* **Problem**:
Each line at or after the one containing "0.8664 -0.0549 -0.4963" should be transcribed exactly, up to and including the final line of the data.

═════ Task inputs ═════

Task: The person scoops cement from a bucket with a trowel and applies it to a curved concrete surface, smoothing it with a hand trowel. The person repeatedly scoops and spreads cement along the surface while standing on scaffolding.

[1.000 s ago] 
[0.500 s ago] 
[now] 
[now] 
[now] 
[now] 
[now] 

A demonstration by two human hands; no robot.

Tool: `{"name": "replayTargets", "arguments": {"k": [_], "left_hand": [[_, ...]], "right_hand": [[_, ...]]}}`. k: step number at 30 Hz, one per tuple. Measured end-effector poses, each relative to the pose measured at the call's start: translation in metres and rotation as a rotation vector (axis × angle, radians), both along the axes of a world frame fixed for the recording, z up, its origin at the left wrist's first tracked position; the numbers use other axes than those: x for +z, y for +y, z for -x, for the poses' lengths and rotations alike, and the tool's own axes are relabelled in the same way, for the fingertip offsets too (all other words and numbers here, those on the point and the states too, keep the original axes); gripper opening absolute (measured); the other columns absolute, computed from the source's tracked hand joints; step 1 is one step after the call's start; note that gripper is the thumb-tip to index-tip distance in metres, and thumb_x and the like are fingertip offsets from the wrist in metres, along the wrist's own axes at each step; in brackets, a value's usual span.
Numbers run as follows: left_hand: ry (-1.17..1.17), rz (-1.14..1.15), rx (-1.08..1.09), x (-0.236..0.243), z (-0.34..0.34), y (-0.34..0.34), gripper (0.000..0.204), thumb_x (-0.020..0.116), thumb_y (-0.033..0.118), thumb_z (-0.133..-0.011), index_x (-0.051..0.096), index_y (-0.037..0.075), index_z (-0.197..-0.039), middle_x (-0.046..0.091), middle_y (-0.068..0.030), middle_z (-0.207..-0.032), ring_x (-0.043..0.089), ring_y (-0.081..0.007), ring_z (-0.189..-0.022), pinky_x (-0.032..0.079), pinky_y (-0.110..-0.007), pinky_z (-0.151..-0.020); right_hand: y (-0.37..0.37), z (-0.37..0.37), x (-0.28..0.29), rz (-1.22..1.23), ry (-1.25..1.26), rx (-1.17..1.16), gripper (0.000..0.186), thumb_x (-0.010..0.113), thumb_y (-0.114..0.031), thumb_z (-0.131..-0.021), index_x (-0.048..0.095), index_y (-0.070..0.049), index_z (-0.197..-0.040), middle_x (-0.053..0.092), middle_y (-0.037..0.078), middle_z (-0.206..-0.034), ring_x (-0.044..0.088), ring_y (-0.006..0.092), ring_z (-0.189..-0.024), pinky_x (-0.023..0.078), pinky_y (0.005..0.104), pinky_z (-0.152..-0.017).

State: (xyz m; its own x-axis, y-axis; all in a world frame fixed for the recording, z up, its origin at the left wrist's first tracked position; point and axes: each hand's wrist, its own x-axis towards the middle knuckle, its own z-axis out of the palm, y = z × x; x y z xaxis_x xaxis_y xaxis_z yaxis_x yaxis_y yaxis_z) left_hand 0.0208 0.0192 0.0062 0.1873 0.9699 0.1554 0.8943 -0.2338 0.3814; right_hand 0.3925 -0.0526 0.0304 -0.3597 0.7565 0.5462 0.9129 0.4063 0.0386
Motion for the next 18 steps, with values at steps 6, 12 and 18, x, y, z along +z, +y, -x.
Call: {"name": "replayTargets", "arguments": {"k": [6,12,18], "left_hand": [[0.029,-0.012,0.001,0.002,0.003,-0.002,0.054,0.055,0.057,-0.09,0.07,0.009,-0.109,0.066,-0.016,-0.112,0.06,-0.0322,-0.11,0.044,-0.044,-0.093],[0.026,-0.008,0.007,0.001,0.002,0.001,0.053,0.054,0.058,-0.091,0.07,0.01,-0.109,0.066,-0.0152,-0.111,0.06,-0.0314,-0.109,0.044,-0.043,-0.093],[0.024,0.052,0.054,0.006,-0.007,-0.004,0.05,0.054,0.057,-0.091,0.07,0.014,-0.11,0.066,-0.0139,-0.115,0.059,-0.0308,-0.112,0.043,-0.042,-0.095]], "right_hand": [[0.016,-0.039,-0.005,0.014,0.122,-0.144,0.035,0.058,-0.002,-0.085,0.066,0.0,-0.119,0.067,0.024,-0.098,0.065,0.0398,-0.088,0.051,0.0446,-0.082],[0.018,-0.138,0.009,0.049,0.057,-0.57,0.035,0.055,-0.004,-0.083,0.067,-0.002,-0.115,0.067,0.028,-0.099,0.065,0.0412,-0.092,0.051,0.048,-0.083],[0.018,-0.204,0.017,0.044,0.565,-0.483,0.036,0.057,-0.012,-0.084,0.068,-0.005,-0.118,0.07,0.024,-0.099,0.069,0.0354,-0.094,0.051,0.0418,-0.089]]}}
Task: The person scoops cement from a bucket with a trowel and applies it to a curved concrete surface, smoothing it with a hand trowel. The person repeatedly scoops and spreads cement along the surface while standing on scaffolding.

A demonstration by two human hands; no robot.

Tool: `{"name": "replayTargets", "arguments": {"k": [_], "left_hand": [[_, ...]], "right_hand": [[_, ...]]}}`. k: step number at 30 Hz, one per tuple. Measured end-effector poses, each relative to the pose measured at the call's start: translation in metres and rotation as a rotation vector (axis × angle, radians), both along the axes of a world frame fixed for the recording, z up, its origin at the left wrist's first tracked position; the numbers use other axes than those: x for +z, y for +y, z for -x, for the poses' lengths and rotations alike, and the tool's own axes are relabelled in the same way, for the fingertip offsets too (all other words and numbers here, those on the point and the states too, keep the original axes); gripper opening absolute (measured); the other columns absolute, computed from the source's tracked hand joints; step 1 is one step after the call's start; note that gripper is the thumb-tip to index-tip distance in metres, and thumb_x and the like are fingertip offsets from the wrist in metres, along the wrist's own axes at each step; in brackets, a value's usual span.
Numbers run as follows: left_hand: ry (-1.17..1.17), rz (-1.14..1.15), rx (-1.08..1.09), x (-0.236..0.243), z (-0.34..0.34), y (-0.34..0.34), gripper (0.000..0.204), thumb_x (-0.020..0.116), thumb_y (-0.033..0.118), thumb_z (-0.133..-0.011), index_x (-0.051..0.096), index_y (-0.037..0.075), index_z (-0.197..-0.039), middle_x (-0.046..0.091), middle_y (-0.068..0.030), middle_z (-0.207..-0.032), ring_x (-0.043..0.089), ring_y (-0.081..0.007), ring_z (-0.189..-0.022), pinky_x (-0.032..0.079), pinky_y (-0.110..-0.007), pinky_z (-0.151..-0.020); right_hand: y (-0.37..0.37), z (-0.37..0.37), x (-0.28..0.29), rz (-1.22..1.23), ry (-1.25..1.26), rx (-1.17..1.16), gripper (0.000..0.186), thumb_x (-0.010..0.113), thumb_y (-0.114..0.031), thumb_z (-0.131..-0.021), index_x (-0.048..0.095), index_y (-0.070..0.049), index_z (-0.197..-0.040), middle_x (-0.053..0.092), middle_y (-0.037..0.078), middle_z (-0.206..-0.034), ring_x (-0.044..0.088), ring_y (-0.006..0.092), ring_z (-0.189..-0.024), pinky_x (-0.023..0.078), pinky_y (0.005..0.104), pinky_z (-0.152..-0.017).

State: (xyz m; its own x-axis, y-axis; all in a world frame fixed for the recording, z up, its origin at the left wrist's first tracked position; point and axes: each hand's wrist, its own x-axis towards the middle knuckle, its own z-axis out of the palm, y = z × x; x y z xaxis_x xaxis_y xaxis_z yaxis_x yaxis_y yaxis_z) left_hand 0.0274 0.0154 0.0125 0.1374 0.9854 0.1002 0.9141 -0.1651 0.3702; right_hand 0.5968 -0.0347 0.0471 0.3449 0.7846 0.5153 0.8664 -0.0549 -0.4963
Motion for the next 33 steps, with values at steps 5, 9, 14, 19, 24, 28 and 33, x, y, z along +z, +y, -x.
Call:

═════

* **Your response**:
State: (xyz m; its own x-axis, y-axis; all in a world frame fixed for the recording, z up, its origin at the left wrist's first tracked position; point and axes: each hand's wrist, its own x-axis towards the middle knuckle, its own z-axis out of the palm, y = z × x; x y z xaxis_x xaxis_y xaxis_z yaxis_x yaxis_y yaxis_z) left_hand 0.0274 0.0154 0.0125 0.1374 0.9854 0.1002 0.9141 -0.1651 0.3702; right_hand 0.5968 -0.0347 0.0471 0.3449 0.7846 0.5153 0.8664 -0.0549 -0.4963
Motion for the next 33 steps, with values at steps 5, 9, 14, 19, 24, 28 and 33, x, y, z along +z, +y, -x.
Call:

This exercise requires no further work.